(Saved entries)
▽

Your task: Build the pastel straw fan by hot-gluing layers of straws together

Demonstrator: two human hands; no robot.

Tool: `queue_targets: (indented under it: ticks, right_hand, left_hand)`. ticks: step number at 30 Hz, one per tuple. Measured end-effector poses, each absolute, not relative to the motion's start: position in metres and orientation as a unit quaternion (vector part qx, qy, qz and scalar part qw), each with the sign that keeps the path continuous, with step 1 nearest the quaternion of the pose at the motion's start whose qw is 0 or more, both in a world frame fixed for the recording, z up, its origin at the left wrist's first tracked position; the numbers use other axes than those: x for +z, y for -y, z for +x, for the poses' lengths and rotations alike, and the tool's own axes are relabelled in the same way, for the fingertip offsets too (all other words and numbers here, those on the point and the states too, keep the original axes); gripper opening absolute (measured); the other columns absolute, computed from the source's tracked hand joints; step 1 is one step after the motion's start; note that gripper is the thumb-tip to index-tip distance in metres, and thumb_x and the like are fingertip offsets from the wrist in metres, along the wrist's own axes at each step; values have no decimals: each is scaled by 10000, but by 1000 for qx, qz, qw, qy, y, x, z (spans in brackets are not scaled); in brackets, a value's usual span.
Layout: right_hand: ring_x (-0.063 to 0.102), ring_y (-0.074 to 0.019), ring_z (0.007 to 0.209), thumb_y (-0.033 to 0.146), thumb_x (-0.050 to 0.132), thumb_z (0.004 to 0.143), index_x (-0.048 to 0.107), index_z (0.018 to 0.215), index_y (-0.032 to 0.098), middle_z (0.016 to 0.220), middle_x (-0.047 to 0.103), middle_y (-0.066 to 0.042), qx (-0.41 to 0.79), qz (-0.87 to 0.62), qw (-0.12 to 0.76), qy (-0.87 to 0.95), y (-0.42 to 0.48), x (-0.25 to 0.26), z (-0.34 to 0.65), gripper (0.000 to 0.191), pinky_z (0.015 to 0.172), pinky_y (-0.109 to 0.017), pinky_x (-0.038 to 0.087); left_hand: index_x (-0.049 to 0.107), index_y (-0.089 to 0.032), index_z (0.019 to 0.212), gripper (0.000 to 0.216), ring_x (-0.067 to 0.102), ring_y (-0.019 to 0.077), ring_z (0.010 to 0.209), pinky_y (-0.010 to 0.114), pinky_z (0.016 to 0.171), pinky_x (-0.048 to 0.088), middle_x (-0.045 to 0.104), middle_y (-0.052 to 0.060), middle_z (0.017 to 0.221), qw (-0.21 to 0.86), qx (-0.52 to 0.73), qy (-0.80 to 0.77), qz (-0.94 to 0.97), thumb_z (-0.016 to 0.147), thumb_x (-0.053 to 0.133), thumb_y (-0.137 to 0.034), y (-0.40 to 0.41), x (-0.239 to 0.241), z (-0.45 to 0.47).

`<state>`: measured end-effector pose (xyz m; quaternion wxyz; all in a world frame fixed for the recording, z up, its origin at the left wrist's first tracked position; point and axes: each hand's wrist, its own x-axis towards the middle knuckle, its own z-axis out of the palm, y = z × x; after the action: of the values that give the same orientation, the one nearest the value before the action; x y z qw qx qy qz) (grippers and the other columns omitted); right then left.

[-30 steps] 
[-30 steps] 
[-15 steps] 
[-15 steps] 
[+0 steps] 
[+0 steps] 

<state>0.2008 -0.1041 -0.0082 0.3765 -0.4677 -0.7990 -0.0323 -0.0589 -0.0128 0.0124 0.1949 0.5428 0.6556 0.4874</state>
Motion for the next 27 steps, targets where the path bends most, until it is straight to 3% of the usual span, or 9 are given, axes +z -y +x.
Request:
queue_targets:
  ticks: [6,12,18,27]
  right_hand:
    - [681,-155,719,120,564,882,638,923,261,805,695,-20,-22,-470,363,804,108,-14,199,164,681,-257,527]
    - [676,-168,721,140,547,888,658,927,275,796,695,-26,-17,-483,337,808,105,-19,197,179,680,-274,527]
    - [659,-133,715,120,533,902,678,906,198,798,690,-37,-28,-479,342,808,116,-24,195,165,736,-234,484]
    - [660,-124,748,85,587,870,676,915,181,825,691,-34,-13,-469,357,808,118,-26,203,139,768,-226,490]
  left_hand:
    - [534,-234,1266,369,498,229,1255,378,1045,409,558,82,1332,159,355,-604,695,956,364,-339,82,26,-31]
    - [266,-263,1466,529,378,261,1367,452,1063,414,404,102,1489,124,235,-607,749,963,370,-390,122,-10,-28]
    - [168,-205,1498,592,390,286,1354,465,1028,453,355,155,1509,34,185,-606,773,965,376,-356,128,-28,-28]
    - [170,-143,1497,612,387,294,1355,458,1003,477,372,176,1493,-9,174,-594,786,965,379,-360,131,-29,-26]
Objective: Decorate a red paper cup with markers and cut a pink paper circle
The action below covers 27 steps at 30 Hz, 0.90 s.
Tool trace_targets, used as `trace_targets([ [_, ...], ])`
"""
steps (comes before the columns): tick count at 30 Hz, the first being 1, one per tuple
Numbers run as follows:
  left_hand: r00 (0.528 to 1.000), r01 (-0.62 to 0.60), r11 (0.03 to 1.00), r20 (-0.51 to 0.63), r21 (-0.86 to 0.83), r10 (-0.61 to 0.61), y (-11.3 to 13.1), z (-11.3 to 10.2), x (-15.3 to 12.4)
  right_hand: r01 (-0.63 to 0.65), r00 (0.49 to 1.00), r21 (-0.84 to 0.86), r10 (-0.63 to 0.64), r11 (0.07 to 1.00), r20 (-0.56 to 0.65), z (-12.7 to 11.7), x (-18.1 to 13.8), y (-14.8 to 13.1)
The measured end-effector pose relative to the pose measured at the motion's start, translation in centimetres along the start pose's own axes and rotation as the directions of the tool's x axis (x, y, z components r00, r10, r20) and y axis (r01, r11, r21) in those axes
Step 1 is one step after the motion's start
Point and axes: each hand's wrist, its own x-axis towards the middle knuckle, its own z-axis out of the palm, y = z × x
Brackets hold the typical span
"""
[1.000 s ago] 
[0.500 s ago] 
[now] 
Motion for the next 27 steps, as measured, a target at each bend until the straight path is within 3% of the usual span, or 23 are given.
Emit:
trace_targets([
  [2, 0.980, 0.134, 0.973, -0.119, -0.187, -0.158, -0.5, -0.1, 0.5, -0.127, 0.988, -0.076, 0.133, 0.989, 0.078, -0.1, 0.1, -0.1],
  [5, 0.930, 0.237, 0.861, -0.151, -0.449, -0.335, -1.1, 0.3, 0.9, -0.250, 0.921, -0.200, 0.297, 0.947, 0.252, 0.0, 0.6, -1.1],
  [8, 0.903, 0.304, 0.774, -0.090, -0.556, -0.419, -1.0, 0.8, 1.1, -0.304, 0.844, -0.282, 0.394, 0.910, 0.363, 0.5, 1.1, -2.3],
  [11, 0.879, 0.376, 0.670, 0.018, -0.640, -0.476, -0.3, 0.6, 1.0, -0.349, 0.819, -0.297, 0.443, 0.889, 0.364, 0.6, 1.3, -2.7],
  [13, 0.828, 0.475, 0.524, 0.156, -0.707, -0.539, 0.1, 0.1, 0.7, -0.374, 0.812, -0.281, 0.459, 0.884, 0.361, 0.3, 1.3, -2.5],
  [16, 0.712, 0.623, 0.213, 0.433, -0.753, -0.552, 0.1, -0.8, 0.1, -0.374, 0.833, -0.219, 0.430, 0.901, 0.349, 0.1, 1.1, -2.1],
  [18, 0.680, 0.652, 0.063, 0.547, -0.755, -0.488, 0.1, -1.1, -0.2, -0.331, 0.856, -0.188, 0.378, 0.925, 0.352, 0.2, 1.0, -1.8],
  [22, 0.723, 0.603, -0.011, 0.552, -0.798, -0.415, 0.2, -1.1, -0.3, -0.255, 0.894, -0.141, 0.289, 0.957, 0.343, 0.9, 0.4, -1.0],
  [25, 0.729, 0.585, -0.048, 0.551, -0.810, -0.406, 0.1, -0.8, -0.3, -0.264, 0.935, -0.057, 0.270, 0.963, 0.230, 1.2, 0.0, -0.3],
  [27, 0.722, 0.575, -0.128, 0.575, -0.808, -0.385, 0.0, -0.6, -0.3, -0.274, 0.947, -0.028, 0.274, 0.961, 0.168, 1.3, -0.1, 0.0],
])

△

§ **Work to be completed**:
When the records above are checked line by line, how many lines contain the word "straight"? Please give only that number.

§ **Response for this exercise**:
2